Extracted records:
○ ○ ○
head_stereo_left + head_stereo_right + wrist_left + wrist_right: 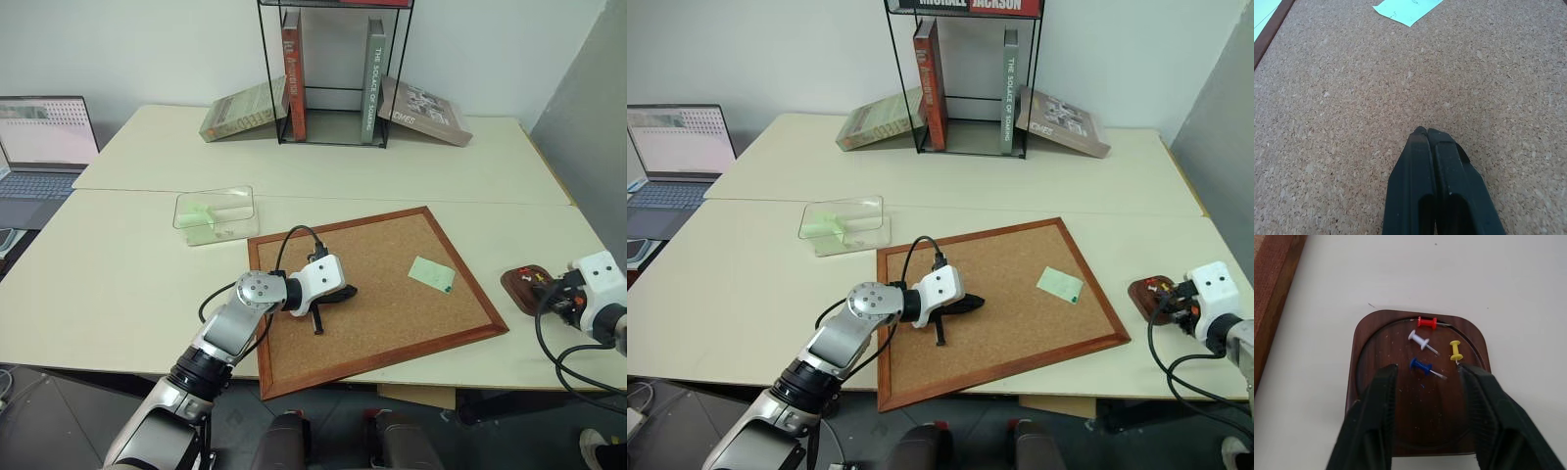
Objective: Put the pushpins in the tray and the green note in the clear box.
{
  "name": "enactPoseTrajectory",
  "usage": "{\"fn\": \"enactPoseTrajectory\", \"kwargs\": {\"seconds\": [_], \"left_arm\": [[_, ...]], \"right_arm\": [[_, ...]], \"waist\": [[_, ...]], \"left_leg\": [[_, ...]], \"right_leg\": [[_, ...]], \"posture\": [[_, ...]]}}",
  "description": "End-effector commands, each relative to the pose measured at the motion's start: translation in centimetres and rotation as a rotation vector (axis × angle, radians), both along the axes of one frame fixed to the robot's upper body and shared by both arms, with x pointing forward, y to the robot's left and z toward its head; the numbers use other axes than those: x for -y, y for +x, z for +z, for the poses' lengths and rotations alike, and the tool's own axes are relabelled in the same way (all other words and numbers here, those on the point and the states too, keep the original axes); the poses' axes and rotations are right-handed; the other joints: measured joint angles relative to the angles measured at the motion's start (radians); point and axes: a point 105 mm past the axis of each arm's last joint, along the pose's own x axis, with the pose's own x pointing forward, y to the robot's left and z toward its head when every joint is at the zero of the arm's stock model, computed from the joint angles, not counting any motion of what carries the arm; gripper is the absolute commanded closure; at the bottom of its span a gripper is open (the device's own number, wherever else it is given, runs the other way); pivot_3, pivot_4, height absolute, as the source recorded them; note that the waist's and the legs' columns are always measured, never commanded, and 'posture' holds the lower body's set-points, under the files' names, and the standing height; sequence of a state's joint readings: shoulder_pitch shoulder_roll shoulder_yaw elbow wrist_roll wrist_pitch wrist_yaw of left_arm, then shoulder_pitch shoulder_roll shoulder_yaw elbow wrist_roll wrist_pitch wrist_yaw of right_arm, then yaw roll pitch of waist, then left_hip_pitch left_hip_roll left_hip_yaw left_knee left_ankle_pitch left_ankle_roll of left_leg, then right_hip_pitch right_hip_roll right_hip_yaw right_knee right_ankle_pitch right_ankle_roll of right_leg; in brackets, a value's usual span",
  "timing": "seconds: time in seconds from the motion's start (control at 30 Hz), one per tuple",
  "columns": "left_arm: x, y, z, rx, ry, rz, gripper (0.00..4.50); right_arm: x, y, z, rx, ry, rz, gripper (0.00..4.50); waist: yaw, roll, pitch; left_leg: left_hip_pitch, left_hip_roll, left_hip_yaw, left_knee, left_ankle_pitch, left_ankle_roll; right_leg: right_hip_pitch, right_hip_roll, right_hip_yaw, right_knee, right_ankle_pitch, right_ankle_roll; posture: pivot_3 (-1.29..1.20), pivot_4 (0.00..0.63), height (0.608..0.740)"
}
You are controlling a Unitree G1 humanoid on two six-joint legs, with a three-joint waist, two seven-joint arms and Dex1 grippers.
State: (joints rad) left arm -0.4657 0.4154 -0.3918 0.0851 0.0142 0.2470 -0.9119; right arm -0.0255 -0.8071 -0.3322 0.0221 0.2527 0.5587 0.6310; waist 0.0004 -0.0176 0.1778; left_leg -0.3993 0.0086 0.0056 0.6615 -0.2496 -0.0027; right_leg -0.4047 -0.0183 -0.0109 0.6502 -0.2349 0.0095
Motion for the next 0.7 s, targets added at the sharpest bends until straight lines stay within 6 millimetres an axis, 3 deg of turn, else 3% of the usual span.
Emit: {"fn": "enactPoseTrajectory", "kwargs": {"seconds": [0.03,0.27,0.37,0.5,0.6,0.7], "left_arm": [[-1.0,-0.4,-2.8,-0.069,0.088,0.025,4.5],[-1.0,-0.5,-2.9,-0.068,0.09,0.026,4.5],[-1.0,-0.5,-2.9,-0.068,0.09,0.025,4.5],[-0.9,-0.5,-2.9,-0.065,0.09,0.022,4.5],[-0.9,-0.5,-2.9,-0.063,0.091,0.02,4.5],[-0.9,-0.5,-2.8,-0.062,0.091,0.02,4.5]], "right_arm": [[0.3,0.5,1.3,0.026,-0.027,0.003,1.45],[-0.2,1.1,3.8,0.167,0.006,0.039,0.06],[-1.1,1.2,4.5,0.206,0.03,0.087,0.03],[-5.8,0.7,4.8,0.215,0.138,0.264,0.03],[-8.1,0.4,4.2,0.219,0.169,0.332,0.03],[-9.9,0.1,2.2,0.177,0.159,0.382,0.03]], "waist": [[0.0,0.0,0.0],[0.0,0.0,0.0],[0.0,0.0,0.0],[0.0,0.0,0.0],[0.0,0.0,0.0],[0.001,-0.001,-0.001]], "left_leg": [[0.0,0.0,0.0,0.0,0.0,0.0],[-0.001,0.0,0.001,0.0,0.0,0.0],[-0.001,0.0,0.0,0.0,0.0,0.0],[-0.001,0.0,0.0,0.0,0.0,0.0],[-0.001,0.0,-0.001,0.0,0.0,0.0],[-0.001,0.0,0.0,0.0,0.0,0.0]], "right_leg": [[0.0,0.0,0.0,-0.001,0.0,0.0],[0.0,0.0,0.0,-0.002,0.0,0.001],[0.0,0.0,0.0,-0.002,0.0,0.001],[0.0,0.0,0.0,-0.002,0.001,0.001],[0.001,0.0,0.0,-0.002,0.001,0.001],[0.001,0.0,0.0,-0.003,0.001,0.001]], "posture": [[0.0,0.15,0.74],[0.0,0.15,0.74],[0.0,0.15,0.74],[0.0,0.15,0.74],[0.0,0.15,0.74],[0.0,0.15,0.74]]}}
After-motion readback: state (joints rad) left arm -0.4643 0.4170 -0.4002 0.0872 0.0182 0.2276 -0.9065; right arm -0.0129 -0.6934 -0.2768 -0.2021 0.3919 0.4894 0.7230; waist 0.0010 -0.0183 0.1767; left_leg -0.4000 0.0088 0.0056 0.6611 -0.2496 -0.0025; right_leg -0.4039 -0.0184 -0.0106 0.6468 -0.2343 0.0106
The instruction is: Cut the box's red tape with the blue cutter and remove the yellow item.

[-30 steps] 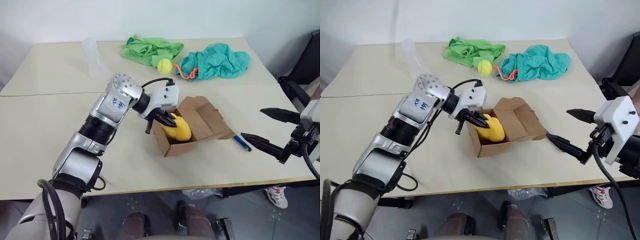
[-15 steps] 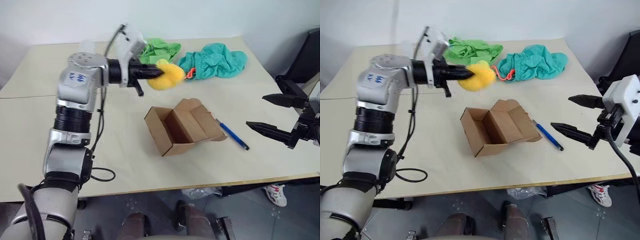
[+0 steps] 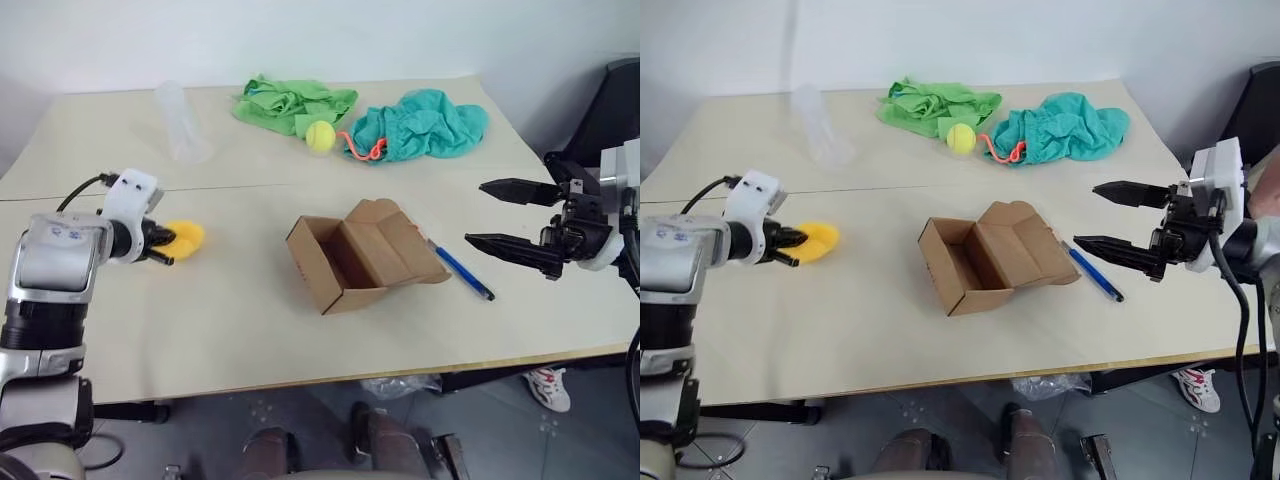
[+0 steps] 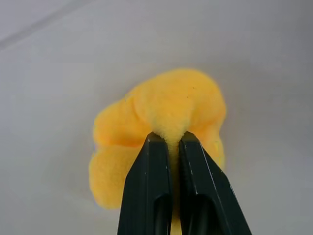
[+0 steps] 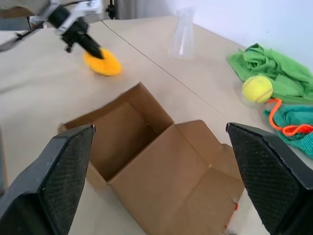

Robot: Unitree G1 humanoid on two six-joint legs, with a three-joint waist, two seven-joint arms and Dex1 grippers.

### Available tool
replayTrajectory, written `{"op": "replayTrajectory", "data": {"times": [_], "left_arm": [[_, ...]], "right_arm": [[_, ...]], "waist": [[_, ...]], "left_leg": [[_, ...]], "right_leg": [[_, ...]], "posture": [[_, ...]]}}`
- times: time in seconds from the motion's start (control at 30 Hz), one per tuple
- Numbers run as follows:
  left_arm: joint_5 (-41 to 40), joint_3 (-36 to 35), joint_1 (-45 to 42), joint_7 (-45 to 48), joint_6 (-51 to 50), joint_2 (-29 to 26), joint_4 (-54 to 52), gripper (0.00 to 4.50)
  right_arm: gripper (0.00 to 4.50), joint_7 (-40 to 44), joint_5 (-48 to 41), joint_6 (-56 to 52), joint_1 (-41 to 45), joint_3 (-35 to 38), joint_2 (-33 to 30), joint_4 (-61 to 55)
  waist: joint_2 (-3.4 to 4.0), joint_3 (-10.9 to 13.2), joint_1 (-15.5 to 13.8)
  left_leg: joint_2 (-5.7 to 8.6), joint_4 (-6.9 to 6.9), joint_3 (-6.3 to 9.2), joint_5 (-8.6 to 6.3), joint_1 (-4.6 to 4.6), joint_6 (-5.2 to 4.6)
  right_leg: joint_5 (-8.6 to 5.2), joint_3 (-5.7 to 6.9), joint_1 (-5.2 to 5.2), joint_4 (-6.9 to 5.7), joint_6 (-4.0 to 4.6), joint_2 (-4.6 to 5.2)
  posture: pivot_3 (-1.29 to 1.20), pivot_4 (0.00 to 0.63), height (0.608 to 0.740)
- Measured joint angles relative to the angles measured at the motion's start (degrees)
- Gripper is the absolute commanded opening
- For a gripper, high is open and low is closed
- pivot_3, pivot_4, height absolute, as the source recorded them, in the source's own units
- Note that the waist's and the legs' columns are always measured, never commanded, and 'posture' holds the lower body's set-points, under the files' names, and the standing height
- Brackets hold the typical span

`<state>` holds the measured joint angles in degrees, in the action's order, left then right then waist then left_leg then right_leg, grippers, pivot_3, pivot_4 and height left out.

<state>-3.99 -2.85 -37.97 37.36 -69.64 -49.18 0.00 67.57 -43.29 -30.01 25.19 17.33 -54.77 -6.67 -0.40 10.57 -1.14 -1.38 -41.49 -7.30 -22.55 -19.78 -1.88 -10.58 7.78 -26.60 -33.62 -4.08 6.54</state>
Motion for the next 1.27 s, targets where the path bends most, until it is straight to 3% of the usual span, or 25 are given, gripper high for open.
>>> {"op": "replayTrajectory", "data": {"times": [0.03, 0.13, 0.53, 0.67, 0.8, 0.9, 1.1, 1.27], "left_arm": [[-0.36, -0.08, 0.34, 0.05, -0.73, -0.66, -0.96, 0.02], [-0.74, -0.76, 0.63, -0.4, -1.44, -2.01, -1.97, 0.82], [-6.05, -6.94, 1.25, 1.32, 0.2, -6.16, -6.37, 4.48], [-9.28, -9.04, 1.43, 2.98, 4.73, -4.63, -7.6, 4.48], [-17.18, -15.31, 5.66, 5.67, 18.43, 7.62, -16.07, 4.48], [-18.87, -14.75, 12.5, 7.67, 26.39, 10.62, -19.35, 4.48], [-19.51, -12.59, 25.91, 12.78, 37.17, 12.42, -18.28, 4.48], [-19.53, -11.71, 32.84, 17.92, 43.73, 10.85, -14.61, 4.48]], "right_arm": [[4.5, 0.29, 0.27, 0.09, 0.65, -0.74, 0.09, 0.44], [4.5, 0.76, 0.81, 0.23, 1.67, -1.9, 0.91, 1.05], [4.5, 2.03, 3.17, 1.47, 4.73, -3.74, 2.79, 4.44], [4.5, 2.25, 3.64, 1.98, 4.15, -3.24, 2.68, 4.5], [4.5, 0.17, 5.03, 2.52, -1.07, -0.29, 2.11, 3.37], [4.5, -0.84, 6.02, 2.53, -9.11, 4.11, 0.81, 1.25], [4.5, -2.7, 9.73, 4.99, -26.86, 12.56, 2.35, 0.25], [4.5, -8.66, 12.13, 7.86, -32.76, 12.7, 8.83, -0.44]], "waist": [[0.0, 0.0, -0.11], [0.0, 0.0, -0.13], [0.01, 0.0, 0.06], [0.01, 0.0, -0.1], [0.03, -0.01, -0.27], [0.03, -0.02, -0.16], [0.11, -0.07, 0.07], [0.13, -0.07, 0.6]], "left_leg": [[0.0, 0.0, -0.01, 0.0, 0.02, 0.01], [-0.05, 0.0, -0.07, -0.01, 0.08, 0.07], [-0.17, 0.17, -0.38, -0.08, 0.34, 0.21], [-0.17, 0.17, -0.42, -0.09, 0.36, 0.22], [-0.15, 0.19, -0.46, -0.15, 0.34, 0.2], [-0.24, 0.33, -0.61, -0.18, 0.46, 0.27], [-0.36, 0.42, -1.04, -0.23, 0.65, 0.33], [-0.37, 0.43, -1.11, -0.38, 0.75, 0.52]], "right_leg": [[-0.01, 0.0, 0.0, -0.02, 0.01, 0.0], [-0.03, -0.01, 0.01, -0.06, 0.05, -0.04], [-0.1, -0.08, -0.01, -0.12, 0.18, -0.11], [-0.11, -0.12, -0.01, -0.13, 0.18, -0.1], [-0.09, -0.16, 0.0, -0.03, 0.15, -0.04], [-0.1, -0.17, 0.0, 0.06, 0.16, -0.21], [-0.15, -0.61, 0.11, 0.12, 0.25, -0.36], [-0.17, -0.84, 0.07, 0.08, 0.31, -0.31]], "posture": [[0.0, 0.15, 0.74], [0.0, 0.15, 0.74], [0.0, 0.15, 0.74], [0.0, 0.15, 0.74], [0.0, 0.15, 0.74], [0.0, 0.15, 0.74], [0.0, 0.15, 0.74], [0.0, 0.15, 0.74]]}}
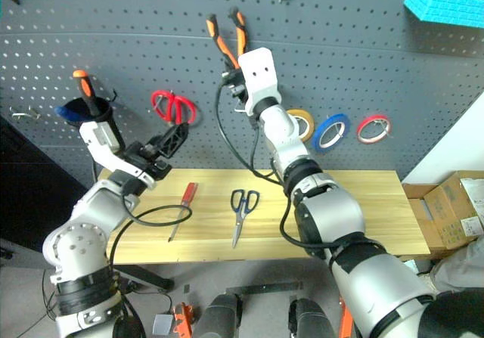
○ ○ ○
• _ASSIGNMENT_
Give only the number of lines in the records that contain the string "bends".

• _RESPONSE TO THE EXERCISE_
2